In a speech in London, Warren Stephens said the amount paid by the NHS for drugs was one of the main areas of concern facing relations between the UK and the US.
“If there are not changes made and fast, pharma businesses will not only cancel future investments, they will shut down their facilities in the UK,” he told a lunch in London on Wednesday hosted by the BritishAmerican Business trade association. “This would be a major blow to a country that prides itself, rightly so, on its life sciences sector.”
The ambassador said he was urgently raising the issue because “decisions are being made that are irreversible”.

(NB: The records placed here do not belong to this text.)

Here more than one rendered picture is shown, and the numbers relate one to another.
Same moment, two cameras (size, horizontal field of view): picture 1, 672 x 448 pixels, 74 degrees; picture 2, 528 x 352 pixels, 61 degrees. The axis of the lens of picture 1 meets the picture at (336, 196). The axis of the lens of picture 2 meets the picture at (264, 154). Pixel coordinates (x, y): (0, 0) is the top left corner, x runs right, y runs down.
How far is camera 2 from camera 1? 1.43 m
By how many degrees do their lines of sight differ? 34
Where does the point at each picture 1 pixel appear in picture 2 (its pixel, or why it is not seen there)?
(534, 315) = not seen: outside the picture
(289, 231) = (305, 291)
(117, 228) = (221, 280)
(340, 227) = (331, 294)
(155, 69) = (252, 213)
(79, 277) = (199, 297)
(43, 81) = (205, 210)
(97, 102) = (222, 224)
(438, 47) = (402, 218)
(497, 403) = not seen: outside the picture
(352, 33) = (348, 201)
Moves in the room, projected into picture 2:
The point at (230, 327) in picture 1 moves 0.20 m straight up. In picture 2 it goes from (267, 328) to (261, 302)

The government is said to be ready to increase the amount the NHS pays pharmaceutical firms for cost-effective drugs by up to 25 per cent as part of talks between the two countries. One senior person close to the talks said that there was a recognition that the National Institute for Health and Care Excellence (Nice), England’s drug approval body, did “not pay enough for treatments that prolong life”.

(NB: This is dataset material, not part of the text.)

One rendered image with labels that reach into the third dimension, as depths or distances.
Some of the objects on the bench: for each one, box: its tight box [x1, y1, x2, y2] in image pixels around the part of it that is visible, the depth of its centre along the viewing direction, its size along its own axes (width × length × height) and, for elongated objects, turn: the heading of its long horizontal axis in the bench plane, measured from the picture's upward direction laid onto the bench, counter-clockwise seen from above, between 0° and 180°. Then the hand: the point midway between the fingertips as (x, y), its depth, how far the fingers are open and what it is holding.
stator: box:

Stephens, who took up the role in May, said the UK should address its pricing structures for medicines after “multiple pharma companies have cancelled future investments here, and there is a growing list of drugs not being offered to UK citizens”.

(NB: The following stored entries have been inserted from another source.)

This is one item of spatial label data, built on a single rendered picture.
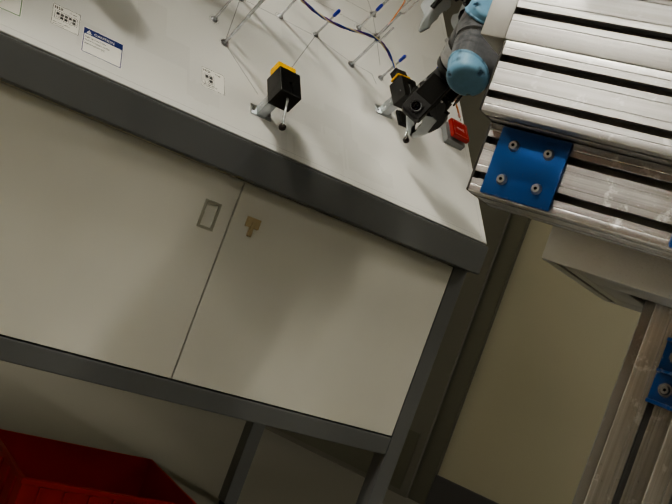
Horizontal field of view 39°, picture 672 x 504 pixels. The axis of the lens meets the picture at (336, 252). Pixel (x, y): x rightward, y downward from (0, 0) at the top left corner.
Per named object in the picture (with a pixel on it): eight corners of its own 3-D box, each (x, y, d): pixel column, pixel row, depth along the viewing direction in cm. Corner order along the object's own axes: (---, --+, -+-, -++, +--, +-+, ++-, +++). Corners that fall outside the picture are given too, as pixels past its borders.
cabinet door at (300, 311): (393, 437, 206) (455, 268, 207) (173, 380, 176) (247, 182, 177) (386, 433, 208) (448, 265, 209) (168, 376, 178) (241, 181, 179)
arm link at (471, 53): (513, 81, 162) (521, 41, 168) (452, 58, 161) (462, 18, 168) (495, 112, 168) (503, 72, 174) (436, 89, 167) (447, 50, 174)
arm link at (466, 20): (468, 11, 166) (475, -18, 171) (443, 54, 175) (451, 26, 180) (508, 29, 167) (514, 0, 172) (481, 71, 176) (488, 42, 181)
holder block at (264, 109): (251, 145, 173) (282, 114, 166) (249, 96, 179) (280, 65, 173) (271, 154, 175) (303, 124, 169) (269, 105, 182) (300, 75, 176)

In September AstraZeneca announced it was pausing a £200 million research and development investment in Cambridge. In the same month, Merck, the US pharmaceutical group known as MSD in Europe, also accused the UK of not being internationally competitive as it scrapped a £1 billion research centre.
In May, President Donald Trump used the UK to highlight the gulf in prescription prices between the US and Europe, saying one of his “seriously overweight” businessman friends had bought the “fat shot” drug for $88 in London compared with $1,300 in New York.
Stephens also highlighted the UK’s high energy costs and planning red tape as a burden for international business.
“Every business I meet, in every sector, complains to me that energy costs make the UK an expensive, and difficult, place to do business,” he said. “For example, the permitting process to get virtually anything done is a headwind to any company looking to expand.
“If there are not major reforms to UK energy policy, then the UK’s position as a premier global economy is vulnerable.”
The government has said reducing red tape and implementing planning reforms are central pillars of its mission to grow the economy, although businesses say that there is significant work still to be done.
It has also said that it will offer bigger discounts to energy intensive businesses to help reduce the burden, although this only applies to a narrow part of the economy.